I stand here today as the only elected Member from Northern Ireland who is neither nationalist or Unionist. I am really proud of that, and of the decision that Lagan Valley made. No doubt, others may later say that I am simply a nationalist, or that I am just a vehicle for a populist argument. I find that really denigrating, because Northern Ireland did vote to remain, but that was across Unionist people, nationalist people and people like me who are neither of those things.

We will hear that there are issues with the protocol—of course there are. I sit on the Northern Ireland Affairs Committee; we discuss it regularly, and I table written questions regularly. I did not want to leave, because I am British, I am Irish, I am Northern Irish and I am European. I will never choose; do not make me choose. But that is what this did. It ripped away that umbrella of identity, and Northern Ireland has never recovered. Others simply will not let it.

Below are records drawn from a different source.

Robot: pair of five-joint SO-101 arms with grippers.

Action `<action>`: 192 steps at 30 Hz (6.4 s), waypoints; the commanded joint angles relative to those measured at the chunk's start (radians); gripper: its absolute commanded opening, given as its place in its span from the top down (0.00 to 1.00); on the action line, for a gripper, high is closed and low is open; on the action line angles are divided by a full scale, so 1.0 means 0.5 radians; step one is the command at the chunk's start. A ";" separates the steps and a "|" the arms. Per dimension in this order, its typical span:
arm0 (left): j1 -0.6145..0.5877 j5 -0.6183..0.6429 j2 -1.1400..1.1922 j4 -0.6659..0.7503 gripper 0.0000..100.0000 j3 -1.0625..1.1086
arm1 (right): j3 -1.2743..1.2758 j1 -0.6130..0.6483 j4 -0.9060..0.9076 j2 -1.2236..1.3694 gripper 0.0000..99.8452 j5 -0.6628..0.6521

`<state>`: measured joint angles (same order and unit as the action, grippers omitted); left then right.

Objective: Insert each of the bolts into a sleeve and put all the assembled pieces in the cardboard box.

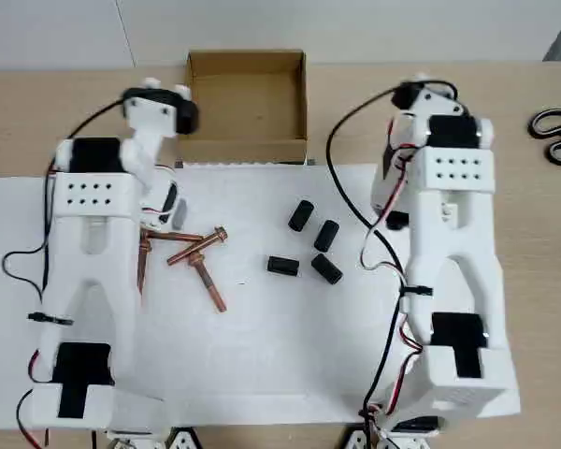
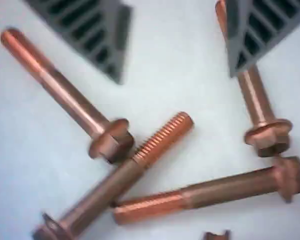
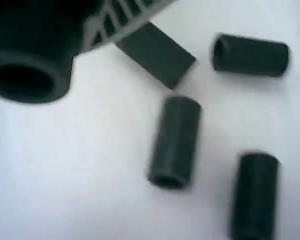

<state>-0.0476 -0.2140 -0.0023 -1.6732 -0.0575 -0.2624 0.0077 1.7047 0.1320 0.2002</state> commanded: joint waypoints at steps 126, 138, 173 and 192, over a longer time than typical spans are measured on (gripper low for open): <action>0.408 -0.325 0.040 0.046 0.99 -0.339 | 0.420 -0.140 0.029 -0.624 1.00 -0.172; 0.408 0.074 -0.620 0.126 1.00 -0.330 | 0.825 0.143 0.008 -1.610 1.00 -0.589; 0.420 1.350 -3.578 1.498 1.00 2.699 | 2.587 0.661 -0.391 -3.896 1.00 -0.583; 0.427 1.998 -3.563 2.225 1.00 2.816 | 3.145 1.238 -1.450 -3.890 1.00 -0.586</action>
<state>0.1626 0.7250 -1.7791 -0.5915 1.3541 1.2950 0.6091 1.0587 -1.8044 -0.0836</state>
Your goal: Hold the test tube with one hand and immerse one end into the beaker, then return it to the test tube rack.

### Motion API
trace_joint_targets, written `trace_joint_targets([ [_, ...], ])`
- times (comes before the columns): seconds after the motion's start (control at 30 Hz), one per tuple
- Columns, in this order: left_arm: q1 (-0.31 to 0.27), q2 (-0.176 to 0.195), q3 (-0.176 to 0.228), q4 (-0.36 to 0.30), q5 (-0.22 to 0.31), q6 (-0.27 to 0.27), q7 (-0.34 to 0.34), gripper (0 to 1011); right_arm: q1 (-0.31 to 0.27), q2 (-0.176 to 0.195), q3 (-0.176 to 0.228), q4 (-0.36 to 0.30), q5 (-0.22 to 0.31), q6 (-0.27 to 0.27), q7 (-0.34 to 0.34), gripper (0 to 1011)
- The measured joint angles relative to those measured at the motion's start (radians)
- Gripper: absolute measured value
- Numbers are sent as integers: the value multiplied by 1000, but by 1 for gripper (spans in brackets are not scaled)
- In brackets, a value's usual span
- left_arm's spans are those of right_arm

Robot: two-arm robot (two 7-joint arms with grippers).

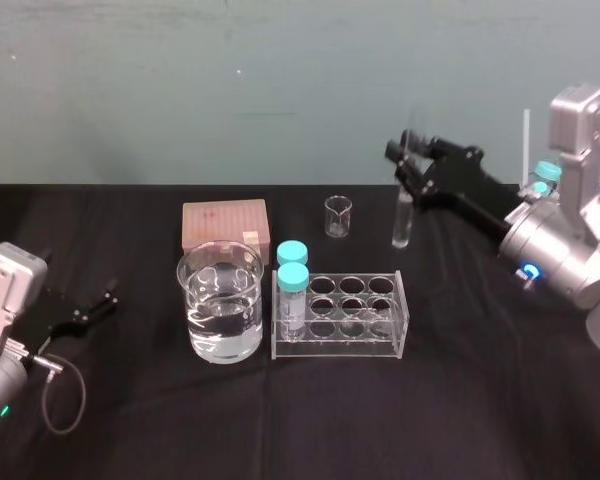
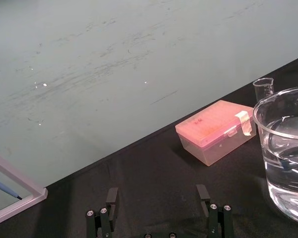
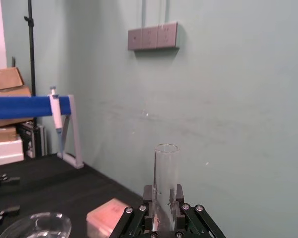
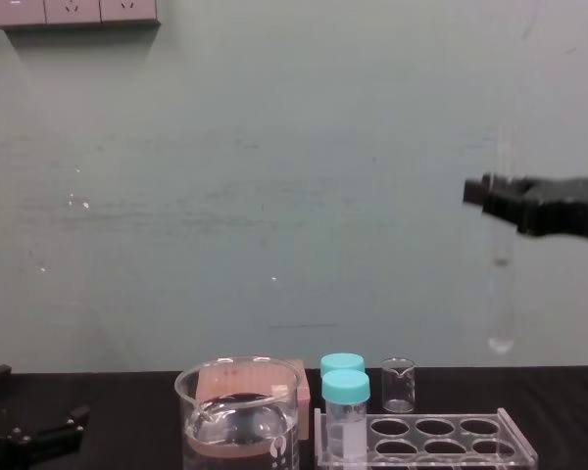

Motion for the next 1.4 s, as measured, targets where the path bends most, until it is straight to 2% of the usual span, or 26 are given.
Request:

Truth be told, it was such a great burden for so many that I am not sure what the way forward is. Others throw out simple referendums as the cure to it all. I do not believe them. I do not believe the others throwing out simple referendums about a united Ireland as the cure. I do believe that, as other Members have suggested, we have to have something for the UK as a whole, because we simply need to get closer. I just wanted to say that the referendum broke my heart and the hearts of many others, and it caused great unrest and strife. Many of us in Northern Ireland are recovering.

17:10
Yuan Yang Portrait Yuan Yang (Earley and Woodley) (Lab)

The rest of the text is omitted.